Steps to Protect Yourself

  • As stated before, file your return early. Identity thieves often submit their fake returns early in the filing season — which is why you might want to file as early as possible — before the criminal has a chance. Use a reputable tax professional or use legitimate tax prep software programs. Research tax preparers at bbb.org to find ones those that are local and accredited.

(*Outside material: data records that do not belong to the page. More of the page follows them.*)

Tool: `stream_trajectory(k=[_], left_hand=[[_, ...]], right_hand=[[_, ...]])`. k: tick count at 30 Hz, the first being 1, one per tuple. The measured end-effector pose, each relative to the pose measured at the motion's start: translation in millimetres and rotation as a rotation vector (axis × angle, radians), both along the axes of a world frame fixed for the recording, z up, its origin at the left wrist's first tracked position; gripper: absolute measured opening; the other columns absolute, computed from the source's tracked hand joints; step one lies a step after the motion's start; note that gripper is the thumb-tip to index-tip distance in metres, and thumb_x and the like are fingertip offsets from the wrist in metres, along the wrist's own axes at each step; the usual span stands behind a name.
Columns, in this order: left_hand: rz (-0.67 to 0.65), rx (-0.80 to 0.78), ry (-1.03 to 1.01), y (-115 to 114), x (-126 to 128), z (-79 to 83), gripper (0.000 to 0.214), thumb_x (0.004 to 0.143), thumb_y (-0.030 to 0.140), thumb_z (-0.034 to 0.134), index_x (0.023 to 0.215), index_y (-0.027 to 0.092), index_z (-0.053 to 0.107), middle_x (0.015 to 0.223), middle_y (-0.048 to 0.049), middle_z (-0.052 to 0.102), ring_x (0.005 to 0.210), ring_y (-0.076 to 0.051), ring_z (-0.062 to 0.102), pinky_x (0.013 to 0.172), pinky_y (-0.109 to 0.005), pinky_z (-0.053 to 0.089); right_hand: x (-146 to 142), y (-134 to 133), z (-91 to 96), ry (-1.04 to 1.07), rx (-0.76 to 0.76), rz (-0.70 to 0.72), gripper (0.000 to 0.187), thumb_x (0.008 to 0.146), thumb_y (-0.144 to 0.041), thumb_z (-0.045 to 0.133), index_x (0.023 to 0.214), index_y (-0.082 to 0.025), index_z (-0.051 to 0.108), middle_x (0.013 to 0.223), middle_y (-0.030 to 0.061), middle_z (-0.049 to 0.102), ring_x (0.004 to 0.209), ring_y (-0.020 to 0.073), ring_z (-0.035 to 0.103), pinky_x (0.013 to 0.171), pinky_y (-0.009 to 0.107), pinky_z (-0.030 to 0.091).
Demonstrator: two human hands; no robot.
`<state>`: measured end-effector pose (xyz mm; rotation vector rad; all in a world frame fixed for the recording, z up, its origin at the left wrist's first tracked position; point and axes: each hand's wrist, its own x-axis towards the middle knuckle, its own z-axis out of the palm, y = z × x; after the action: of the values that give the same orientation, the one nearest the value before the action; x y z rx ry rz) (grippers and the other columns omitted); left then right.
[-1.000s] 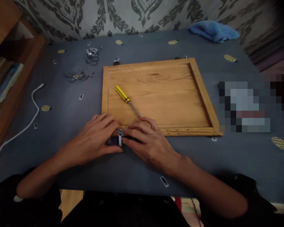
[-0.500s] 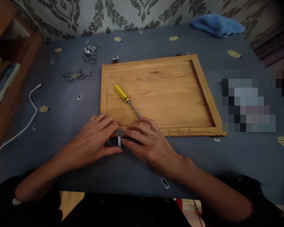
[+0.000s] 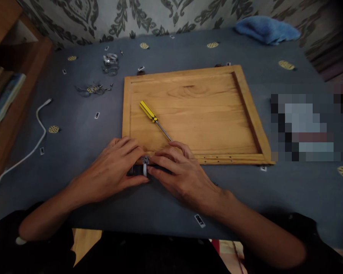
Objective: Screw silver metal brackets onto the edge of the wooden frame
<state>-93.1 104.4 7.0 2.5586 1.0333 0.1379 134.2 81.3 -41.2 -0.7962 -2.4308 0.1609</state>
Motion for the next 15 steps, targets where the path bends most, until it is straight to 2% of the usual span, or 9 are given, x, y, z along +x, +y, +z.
stream_trajectory(k=[7, 15], left_hand=[[0.002, 0.005, -0.016, -0.8, -0.3, -0.2, 0.03, 0.092, 0.042, 0.071, 0.106, 0.019, 0.058, 0.108, -0.0059, 0.065, 0.099, -0.025, 0.059, 0.082, -0.039, 0.042], [0.022, -0.033, -0.009, 0.0, 0.1, 1.5, 0.031, 0.094, 0.046, 0.068, 0.107, 0.019, 0.058, 0.111, -0.0074, 0.066, 0.101, -0.026, 0.061, 0.083, -0.041, 0.045]], right_hand=[[-0.7, 0.0, -0.4, 0.007, 0.006, -0.006, 0.017, 0.103, -0.025, 0.056, 0.102, -0.022, 0.073, 0.106, -0.0014, 0.077, 0.104, 0.02, 0.061, 0.11, 0.043, 0.036], [-1.2, -0.3, 1.0, -0.002, -0.033, -0.008, 0.013, 0.101, -0.024, 0.06, 0.099, -0.023, 0.073, 0.105, -0.0014, 0.077, 0.103, 0.0191, 0.062, 0.108, 0.043, 0.039]])
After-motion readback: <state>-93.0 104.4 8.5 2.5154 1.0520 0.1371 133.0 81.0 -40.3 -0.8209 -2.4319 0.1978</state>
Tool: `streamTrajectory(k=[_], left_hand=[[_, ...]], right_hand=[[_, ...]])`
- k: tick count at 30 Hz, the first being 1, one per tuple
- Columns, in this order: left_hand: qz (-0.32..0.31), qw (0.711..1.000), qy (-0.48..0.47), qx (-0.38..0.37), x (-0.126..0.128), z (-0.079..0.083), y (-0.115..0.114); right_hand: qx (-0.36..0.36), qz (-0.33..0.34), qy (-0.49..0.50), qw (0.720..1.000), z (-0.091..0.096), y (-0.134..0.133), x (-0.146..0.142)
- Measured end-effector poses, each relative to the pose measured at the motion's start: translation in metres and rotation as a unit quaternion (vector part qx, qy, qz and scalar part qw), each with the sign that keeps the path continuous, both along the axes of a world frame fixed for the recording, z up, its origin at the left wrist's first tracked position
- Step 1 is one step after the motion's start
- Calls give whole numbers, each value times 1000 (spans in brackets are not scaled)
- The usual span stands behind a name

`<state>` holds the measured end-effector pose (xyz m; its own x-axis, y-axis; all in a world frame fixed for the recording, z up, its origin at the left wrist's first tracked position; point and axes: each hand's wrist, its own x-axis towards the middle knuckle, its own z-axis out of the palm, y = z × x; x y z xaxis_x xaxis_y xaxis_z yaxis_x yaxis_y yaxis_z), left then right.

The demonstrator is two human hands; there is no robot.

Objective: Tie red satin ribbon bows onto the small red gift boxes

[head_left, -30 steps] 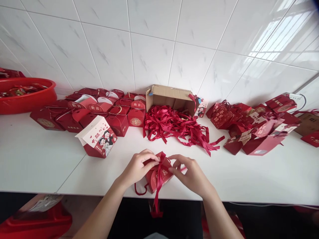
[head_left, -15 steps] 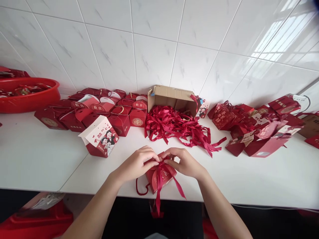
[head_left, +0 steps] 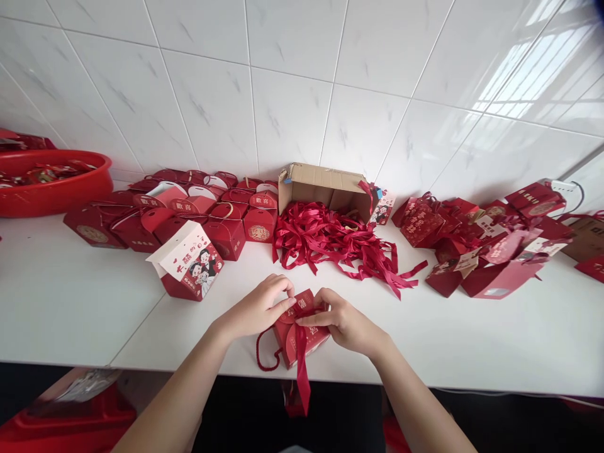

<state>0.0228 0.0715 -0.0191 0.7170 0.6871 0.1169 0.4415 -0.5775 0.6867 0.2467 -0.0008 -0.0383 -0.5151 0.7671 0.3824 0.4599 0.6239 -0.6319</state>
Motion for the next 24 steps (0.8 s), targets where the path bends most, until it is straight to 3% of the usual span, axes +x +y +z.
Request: streamTrajectory(k=[5, 10, 17, 21, 24], left_hand=[[-60, 997, 5, -51, -1, -9, 4], [-100, 982, -55, -153, 0, -4, 3], [-19, 971, -141, -193, 8, -6, 1], [-53, 959, -160, -226, 10, -7, -4], [-31, 971, -173, -162, 13, -7, -11]], right_hand=[[-13, 15, 35, 999, -3, 0, -1], [-26, 14, 53, 998, -5, 1, -2], [-46, 7, 45, 998, -6, -1, -2], [-44, 0, 55, 998, -8, 0, -2], [-52, 4, 63, 997, -10, 0, -1]])
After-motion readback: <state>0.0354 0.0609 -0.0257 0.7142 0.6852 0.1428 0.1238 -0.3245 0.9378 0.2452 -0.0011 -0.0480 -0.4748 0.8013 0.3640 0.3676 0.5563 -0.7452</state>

  • The IRS has issued several consumer warnings about the fraudulent use of the IRS name or logo by criminals trying to gain access to consumers’ financial information in order to steal their identity. Criminals will use regular mail, telephone, fax or email to set up their victims. The IRS does not initiate taxpayer communications through email. Unsolicited email claiming to be from the IRS, or from an IRS-related component such as the Electronic Federal Tax Payment System (EFTPS), should be reported to the IRS at phishing@irs.gov.
  • Clicking on attachments to or links within an unsolicited email claiming to come from the IRS may download malicious computer software (malware) onto your computer, tablet or smart phone. Use up to date anti-malware on ALL computers, especially one’s being used to file tax returns. The University currently has contracted with McAfee for anti-malware software. This software is available for current employees (and students) for personal computers. Contact your IT liaison if you have questions. Note the anti-malware must be updated frequently to be effective. Daily updates are recommended.
  • Similarly regularly update your operating system, browser and other application software. So not only should you be updating your OS like Windows, Mac, iOS, Android etc, you should also be updating your browser(Internet Explorer, Firefox, Chrome, Safari etc) as well as applications such as Microsoft Office, Adobe Acrobat, Reader, Flash, Oracle Java and Apple iTunes. Individuals are increasingly using tablets and smart phones. These devices and their apps must also be updated.
  • Use secure, encrypted wireless connections when accessing banks, credit cards, and doing your tax returns. Using the free wireless at your local Starbucks or Barnes & Noble when doing your taxes, or accessing your bank is not a secure practice. Be aware that many hotel and airport wireless networks are also not secure.
  • Shred credit card statements, tax documents, health insurance statements (EOBs) and any other documents containing personally identifiable information (PII) before disposal. Identity thieves do sift through dumpsters looking for documents with PII. Of course, follow the same practice in securely disposing of any University documents that contain PII/PHI (Protected Health Information), including that of patients, employees, donors, job applicants, students, clinical trial participants etc. The School of Medicine has a contract to provide centralized shredding services through the Physical Plant’s Environmental Services – for further information please call 305-243-1052 or via email at fkaniews@med.miami.edu. You should also securely wipe data from university computers, tablets, smart phones, USB drives etc. before disposal. Contact Information Technology for further assistance.
  • Never give your Social Security number or other sensitive personal information by phone to unsolicited callers. There are on-going scams with criminals who call, pretending to be from a legitimate company, and who then proceed to ask for personal information such as SSNs, mother’s maiden name etc.
  • A taxpayer who believes they are at risk of identity theft due to lost or stolen personal information should contact the IRS immediately so the agency can take action to secure their tax account. The taxpayer should contact the IRS Identity Protection Specialized Unit at 800-908-4490. The taxpayer may be asked to complete the IRS Identity Theft Affidavit Form 14039.
  • The FTC also takes and reviews general identity theft complaints.  To file a complaint go to the FTC’s online Complaint Assistant or call 1-877-FTC-HELP (1-877-382-4357).